Ilustrasi jenazah (IDN Times/Mardya Shakti)
Aswan menyatakan sudah mempertanyakan ke pihak RS terkait kematian kerabatnya itu. Pihak RS mengatakan korban awalnya mengamuk dan dianiaya oleh sesama ODGJ.
"Di awal pembicaraannya itu katanya dia (Sahrullah) mengamuk dan mau memukul teman sejiwanya (pasien ODGJ lainnya)," bebernya.
Tak hanya itu, Aswan juga mempertanyakan luka jeratan di leher Sahrullah. Alasannya, berdasarkan keterangan RSKD Dadi Makassar, Sahrullah hanya diikat di tangan dan kaki.

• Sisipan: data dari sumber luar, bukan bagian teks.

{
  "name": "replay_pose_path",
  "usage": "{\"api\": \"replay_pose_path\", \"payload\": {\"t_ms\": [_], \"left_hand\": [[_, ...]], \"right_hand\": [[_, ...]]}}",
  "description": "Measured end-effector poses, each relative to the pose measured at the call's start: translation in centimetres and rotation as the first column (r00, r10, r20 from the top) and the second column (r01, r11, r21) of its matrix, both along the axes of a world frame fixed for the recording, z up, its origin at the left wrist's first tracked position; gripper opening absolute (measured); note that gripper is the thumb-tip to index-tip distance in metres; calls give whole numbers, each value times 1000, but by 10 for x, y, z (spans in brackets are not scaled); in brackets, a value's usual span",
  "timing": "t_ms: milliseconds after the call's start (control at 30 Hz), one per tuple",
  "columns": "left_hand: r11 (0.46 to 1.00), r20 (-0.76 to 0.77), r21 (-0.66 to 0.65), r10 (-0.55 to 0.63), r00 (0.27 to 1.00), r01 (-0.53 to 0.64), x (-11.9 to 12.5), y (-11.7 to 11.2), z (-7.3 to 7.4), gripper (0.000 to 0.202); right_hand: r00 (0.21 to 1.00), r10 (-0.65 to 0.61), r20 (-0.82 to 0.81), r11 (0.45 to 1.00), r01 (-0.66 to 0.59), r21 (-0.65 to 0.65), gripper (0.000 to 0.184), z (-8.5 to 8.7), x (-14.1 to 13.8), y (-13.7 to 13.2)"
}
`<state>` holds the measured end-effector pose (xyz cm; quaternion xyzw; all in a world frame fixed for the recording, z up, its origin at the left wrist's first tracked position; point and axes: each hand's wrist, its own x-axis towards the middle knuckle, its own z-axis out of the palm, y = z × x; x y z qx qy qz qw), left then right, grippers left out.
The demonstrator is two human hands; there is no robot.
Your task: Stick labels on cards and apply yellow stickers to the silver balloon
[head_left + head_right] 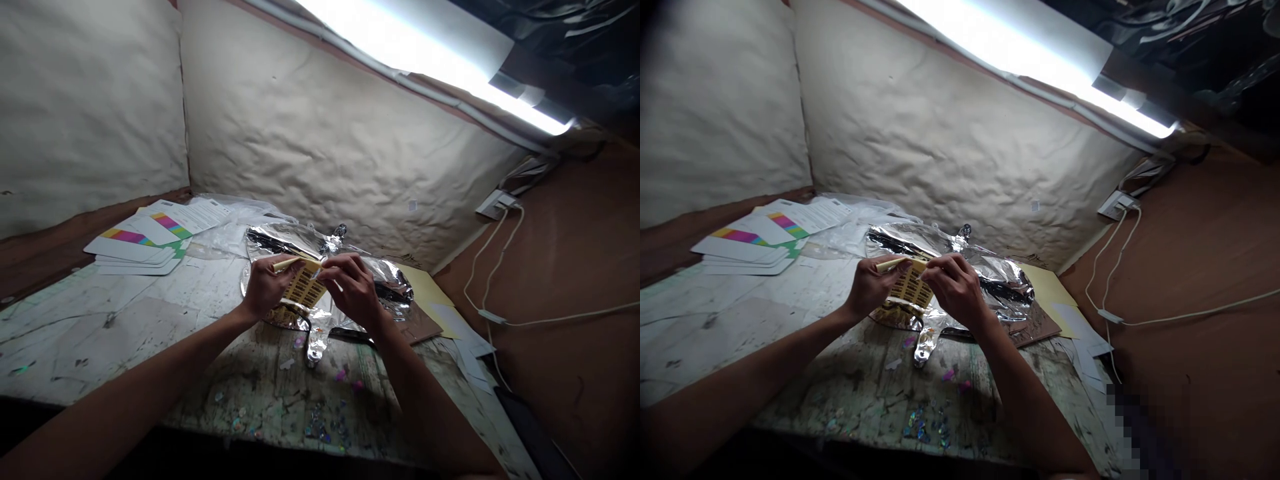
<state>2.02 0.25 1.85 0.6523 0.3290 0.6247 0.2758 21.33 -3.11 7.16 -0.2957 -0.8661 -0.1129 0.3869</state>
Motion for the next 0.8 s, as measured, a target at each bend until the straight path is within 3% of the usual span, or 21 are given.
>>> {"api": "replay_pose_path", "payload": {"t_ms": [100, 167, 200, 267, 333, 400, 467, 600, 800], "left_hand": [[996, 62, -58, 72, 995, -68, -4, 9, -2, 26], [991, 60, -54, 126, 990, -123, -6, 13, -3, 26], [988, 51, -48, 146, 988, -144, -6, 14, -4, 26], [987, 23, -41, 156, 987, -155, -6, 14, -5, 25], [987, -3, -35, 156, 988, -156, -5, 13, -6, 25], [987, -15, -27, 161, 987, -161, -3, 12, -6, 26], [984, -19, -18, 176, 984, -176, -2, 11, -6, 28], [981, -29, -6, 193, 981, -193, -2, 12, -5, 29], [981, -43, 8, 192, 980, -192, -1, 10, -2, 29]], "right_hand": [[992, 47, -120, 971, -73, -228, 5, 5, 6, -4], [983, 31, -180, 877, -113, -467, 8, 0, 16, -1], [981, 16, -192, 796, -129, -591, 11, -6, 22, 3], [979, 1, -206, 584, -168, -794, 21, -21, 35, 13], [973, -14, -229, 382, -206, -901, 29, -37, 45, 22], [973, -31, -228, 231, -215, -949, 33, -49, 52, 30], [981, -44, -186, 132, -179, -975, 33, -56, 53, 33], [992, -37, -125, 12, -124, -992, 29, -57, 52, 34], [994, -24, -107, -59, -108, -992, 27, -60, 52, 34]]}}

"Dia bilang kalau korban ini mengamuk, tidak mau tenang di ruangan, makanya dia diikat. Tapi dia bilang yang diikat tangan kanan dan kirinya. Terus saya pertanyakan kenapa bisa ada bekas (luka) tali di lehernya. Sehingga itu menjadi tanda tanya bagi kami," tuturnya.
Akibat peristiwa ini, Aswan menyebut keluarga sudah melaporkan kematian Sahrullah di Polrestabes Makassar. "Sudah melapor hari Jumat itu di Polrestabes Makassar. Kita juga sudah lakukan autopsi," ucapnya.